I am VERY CONFLICTED about Rift Apart. It's an absolutely stunning showcase for the PS5 in every way, and it feels like a legitimate masterpiece most of the time. But then it just has to do something dumb every once in a while to bring the experience down.

First: The Good!

I've said it in multiple reviews before, but I really am in love with the DualSense. The haptic triggers, advanced rumble, and speaker (when used correctly) create a thoroughly engrossing experience that I will never not be a sucker for. The way that you half-pull a trigger for certain functions feels amazing, especially with the gentle little stop in the middle. The sounds and voices that come out of the controller throughout are just fun, and the rumble does a great job of making each weapon you use and each surface you walk on feel different. I love it!
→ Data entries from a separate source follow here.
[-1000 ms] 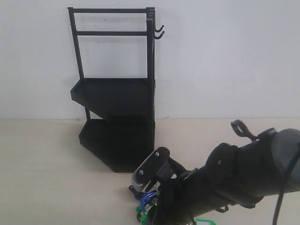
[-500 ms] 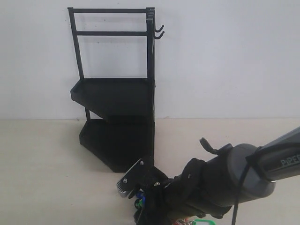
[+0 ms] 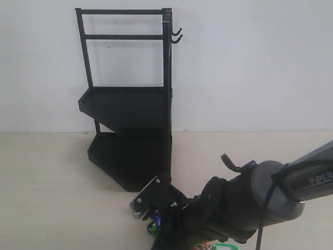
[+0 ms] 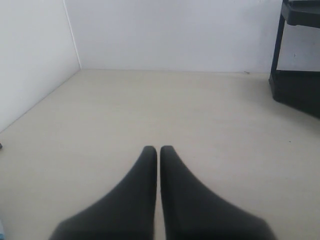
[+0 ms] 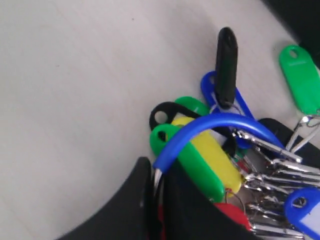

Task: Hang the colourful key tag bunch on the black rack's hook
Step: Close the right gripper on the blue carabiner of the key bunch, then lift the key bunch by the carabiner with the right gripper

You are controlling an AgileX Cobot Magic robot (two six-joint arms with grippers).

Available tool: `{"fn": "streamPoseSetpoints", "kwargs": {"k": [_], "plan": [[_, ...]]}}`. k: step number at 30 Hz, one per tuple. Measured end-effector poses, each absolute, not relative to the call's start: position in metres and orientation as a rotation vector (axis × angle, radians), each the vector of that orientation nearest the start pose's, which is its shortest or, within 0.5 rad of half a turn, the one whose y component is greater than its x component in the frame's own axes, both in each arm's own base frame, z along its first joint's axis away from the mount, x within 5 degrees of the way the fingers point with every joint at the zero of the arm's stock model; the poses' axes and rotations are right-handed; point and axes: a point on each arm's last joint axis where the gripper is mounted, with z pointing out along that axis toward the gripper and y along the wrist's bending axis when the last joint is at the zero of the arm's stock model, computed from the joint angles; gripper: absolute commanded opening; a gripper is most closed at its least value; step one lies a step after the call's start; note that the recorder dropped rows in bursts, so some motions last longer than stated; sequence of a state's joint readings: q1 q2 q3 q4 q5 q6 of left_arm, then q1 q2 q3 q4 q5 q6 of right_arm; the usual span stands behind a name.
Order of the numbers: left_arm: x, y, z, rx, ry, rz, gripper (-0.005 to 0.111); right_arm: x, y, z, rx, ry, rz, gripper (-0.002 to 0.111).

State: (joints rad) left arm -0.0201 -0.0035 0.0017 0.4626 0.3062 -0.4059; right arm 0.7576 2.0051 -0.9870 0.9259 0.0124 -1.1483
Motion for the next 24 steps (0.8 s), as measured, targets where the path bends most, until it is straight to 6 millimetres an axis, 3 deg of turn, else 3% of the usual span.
{"fn": "streamPoseSetpoints", "kwargs": {"k": [9,19,24], "plan": [[0.054,0.011,0.188,-0.047,1.757,0.132,0.004,0.272,0.258,0.107,-1.19,2.211,0.232,0.0],[0.054,0.011,0.188,-0.047,1.757,0.132,0.004,0.27,0.257,0.169,-1.111,2.069,0.28,0.0],[0.054,0.011,0.188,-0.047,1.757,0.132,0.004,0.268,0.255,0.183,-1.089,2.039,0.291,0.0]]}}
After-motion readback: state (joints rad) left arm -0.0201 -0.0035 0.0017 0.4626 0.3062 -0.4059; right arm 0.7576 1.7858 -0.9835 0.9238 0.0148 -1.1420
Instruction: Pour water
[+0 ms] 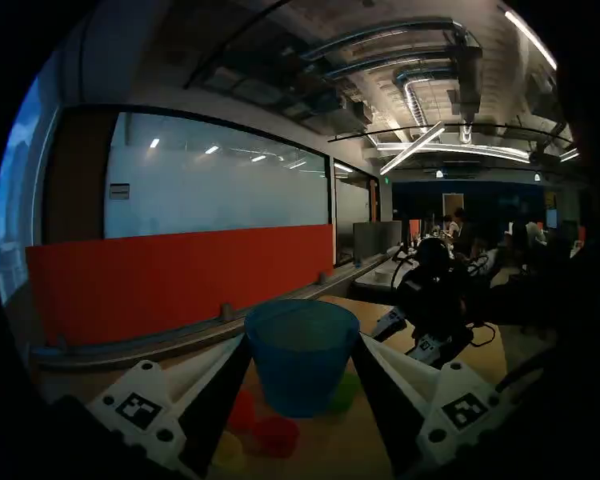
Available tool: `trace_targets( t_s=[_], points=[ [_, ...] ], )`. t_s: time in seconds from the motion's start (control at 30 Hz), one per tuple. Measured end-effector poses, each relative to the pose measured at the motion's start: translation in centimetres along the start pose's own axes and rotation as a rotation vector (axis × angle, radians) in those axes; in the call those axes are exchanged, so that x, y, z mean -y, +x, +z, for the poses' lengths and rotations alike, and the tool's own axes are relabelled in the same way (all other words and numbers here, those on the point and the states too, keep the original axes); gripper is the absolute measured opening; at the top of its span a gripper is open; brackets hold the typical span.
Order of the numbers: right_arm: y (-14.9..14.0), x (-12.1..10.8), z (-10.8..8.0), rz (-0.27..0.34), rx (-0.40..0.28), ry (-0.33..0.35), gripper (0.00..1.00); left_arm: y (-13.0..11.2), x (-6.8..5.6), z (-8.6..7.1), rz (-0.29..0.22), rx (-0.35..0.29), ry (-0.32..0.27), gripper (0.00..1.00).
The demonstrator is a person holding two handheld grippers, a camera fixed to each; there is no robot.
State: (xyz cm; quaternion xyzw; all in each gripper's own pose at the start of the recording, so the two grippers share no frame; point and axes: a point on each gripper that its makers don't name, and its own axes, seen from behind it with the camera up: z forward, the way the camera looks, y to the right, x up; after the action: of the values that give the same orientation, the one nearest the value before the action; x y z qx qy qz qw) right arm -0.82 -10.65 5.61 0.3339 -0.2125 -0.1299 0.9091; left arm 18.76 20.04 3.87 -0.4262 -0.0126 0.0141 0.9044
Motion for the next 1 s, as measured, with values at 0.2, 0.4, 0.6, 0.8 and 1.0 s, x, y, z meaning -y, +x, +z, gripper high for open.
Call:
trace_targets(
  t_s=[0.2,0.4,0.6,0.8,1.0],
  points=[
    [-1.9,-0.1,1.1,0.006,0.032,-0.001,1.00,-0.2,0.4,-0.4,0.001,0.002,0.012,0.85],
    [-3.2,-0.4,1.7,0.004,0.056,-0.012,0.99,-0.5,0.6,-0.5,-0.004,0.006,0.011,0.86],
    [-3.9,-0.6,2.1,0.008,0.067,-0.016,0.99,-0.7,0.7,-0.5,-0.004,0.010,0.012,0.85],
    [-4.7,-0.9,3.1,0.022,0.077,-0.013,0.99,-1.1,0.9,-0.5,-0.006,0.018,0.013,0.85],
    [-5.1,-1.3,4.6,0.033,0.082,-0.009,1.00,-1.2,1.2,-0.6,-0.006,0.021,0.018,0.86]
  ],
)
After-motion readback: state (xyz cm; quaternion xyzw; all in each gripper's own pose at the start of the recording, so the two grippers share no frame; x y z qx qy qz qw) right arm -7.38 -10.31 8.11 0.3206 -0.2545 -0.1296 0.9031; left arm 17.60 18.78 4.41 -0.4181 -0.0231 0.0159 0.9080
Beyond the controller, the weapons feel great to use in and of themselves. I leveled each weapon up fully and spent all the Raritanium you can acquire in a single playthrough. In the end, there were very few weapons I didn't adore. I was a particularly big fan of the Negatron Collider. Big laser good.
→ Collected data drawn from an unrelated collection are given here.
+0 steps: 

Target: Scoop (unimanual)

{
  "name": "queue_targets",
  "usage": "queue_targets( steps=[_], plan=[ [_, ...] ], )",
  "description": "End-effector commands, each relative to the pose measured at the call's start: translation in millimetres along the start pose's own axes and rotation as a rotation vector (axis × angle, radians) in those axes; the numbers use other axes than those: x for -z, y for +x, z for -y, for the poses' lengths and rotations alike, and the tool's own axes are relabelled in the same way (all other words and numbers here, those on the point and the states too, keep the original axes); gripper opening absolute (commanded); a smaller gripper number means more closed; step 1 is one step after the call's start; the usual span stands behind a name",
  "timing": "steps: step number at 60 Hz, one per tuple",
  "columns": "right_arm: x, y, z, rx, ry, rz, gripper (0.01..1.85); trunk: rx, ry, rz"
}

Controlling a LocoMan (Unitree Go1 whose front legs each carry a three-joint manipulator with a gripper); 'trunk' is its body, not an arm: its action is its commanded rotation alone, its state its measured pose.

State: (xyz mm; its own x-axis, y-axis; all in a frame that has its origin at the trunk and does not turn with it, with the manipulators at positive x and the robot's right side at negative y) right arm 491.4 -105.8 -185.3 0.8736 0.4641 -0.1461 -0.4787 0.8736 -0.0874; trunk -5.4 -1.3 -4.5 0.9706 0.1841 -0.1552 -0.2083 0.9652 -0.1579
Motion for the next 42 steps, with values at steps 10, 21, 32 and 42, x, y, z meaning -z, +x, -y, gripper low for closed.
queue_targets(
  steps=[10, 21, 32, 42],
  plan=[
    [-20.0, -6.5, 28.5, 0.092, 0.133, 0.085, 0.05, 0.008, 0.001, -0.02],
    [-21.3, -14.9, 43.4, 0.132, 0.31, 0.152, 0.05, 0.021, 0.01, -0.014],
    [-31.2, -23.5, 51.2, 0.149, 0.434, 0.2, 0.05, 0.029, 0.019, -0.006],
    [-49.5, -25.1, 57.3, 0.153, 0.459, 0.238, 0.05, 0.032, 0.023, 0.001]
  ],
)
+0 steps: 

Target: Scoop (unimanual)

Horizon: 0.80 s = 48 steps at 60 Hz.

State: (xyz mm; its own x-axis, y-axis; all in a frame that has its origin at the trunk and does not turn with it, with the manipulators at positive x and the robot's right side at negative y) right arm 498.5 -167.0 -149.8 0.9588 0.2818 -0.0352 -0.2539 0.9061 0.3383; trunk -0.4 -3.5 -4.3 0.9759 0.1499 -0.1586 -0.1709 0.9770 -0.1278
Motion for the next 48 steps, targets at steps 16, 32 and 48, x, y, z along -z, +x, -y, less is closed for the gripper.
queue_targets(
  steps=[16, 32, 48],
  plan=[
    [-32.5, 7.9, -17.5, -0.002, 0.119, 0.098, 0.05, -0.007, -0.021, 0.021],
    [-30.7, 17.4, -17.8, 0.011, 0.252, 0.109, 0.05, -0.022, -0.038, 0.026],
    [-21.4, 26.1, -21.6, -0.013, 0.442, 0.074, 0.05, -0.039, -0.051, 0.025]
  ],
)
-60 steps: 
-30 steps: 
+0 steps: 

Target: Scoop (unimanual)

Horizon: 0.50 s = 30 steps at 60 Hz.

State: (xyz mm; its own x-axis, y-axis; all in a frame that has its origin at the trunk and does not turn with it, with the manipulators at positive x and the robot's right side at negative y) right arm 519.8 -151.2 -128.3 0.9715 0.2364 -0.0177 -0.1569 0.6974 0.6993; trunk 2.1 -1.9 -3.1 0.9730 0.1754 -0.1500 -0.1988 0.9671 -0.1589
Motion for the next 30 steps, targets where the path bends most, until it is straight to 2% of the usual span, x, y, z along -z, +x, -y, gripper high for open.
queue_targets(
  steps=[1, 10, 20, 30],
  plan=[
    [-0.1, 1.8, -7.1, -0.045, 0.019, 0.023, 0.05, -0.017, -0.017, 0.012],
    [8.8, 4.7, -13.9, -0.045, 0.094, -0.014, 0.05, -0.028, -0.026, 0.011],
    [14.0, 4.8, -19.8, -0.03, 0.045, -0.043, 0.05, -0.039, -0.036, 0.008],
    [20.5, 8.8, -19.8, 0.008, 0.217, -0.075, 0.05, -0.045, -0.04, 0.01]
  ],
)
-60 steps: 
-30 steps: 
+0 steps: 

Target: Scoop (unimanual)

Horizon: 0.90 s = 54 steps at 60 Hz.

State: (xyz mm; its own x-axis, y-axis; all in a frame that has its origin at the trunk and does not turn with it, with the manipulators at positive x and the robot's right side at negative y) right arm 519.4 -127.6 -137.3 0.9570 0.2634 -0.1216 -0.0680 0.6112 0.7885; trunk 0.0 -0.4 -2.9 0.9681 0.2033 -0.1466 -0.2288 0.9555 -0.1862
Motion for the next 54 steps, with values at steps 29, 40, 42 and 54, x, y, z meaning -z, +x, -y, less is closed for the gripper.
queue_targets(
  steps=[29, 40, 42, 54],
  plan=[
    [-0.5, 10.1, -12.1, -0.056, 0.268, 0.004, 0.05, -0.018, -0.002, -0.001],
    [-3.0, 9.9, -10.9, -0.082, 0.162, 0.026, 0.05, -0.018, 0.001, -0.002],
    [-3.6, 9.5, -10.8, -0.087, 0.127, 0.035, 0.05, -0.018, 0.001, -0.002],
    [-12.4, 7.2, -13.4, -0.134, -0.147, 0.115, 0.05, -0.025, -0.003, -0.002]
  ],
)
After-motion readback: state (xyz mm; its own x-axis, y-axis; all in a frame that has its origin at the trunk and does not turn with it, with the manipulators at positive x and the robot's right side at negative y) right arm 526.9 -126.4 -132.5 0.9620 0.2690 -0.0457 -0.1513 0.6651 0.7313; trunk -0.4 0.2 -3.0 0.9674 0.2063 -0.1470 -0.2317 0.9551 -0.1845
I played this game right after finally getting a 4K OLED TV, and it's easily the most visually impressive game I've played to date. It's easy to take incredible graphics for granted, but I try to stop and say "wow" every once in a while, and Rift Apart probably got more wows out of me than anything I've played since Uncharted 4. And can you believe how good all that FUR looks?!?

Anyhow, missions are fun, characters are enjoyable, weapons great, visuals stunning, music solid, blah blah blah. Why didn't this end up clearing a 4/5 for me even though I was absolutely enamored with it most of the time?

The Bad!!

The Clank astral projection mini game is... fine. Just felt like puzzles for puzzles' sake, there was nothing particularly compelling there, I'm not sure if it's filler or a misguided attempt to break up the near-flawless Ratchet/Rivet gameplay, but I think the game as a whole would be better off without it.

The Glitch mini game is worse. A tiny cute spider robot shoots viruses? Okay that's kind of cool I guess, but... it's in a game that already has a lot of fantastic shooting. Why are we interrupting that for some bland laser-zapping? They try to give Glitch her own antagonist here, but it just ends up feeling pointless and hollow. Playing the Glitch levels felt like watching a bunch of 4-minute webisodes that spun off from your favorite TV show. The showrunners swear that these matter and are worth your time, but... are they??

Those are both downers, but they don't ruin the main third-person shooting and platforming. You might even argue that they make you appreciate the main gameplay even more by giving you something bland and tedious to compare it to! But, unfortunately, even the Ratchet/Rivet stuff ends up stumbling once you try to go for 100%. (And let's be real, if I'm enjoying a 3D platformer collectathon, I'm gonna collect every single thing) In the first Ratchet & Clank, levels are wide open areas which give you a variety of options for potential paths between any two points. Rift Apart mostly eschews this approach (with Savali being the main exception), instead focusing on segmented levels built around scripted set pieces. These make for some great and exciting scenes, but once you're trying to navigate a world like Sargasso or Cordelion without just following objective markers, you realize there's often one railroaded path that connects islands or rooms together, with deviation not often being possible. In a more open setting, exploration is a joy and wouldn't invoke the term "backtracking" at all, but completing most areas of Rift Apart feels a bit too much like repeating levels of an on-rails shooter, hoping you don't accidentally miss something because you'll have to begin the sequence of island-hopping again.

It really is a great game, and I'm glad I played it. But man, it's such a shame that it's not as consistent as it could've been.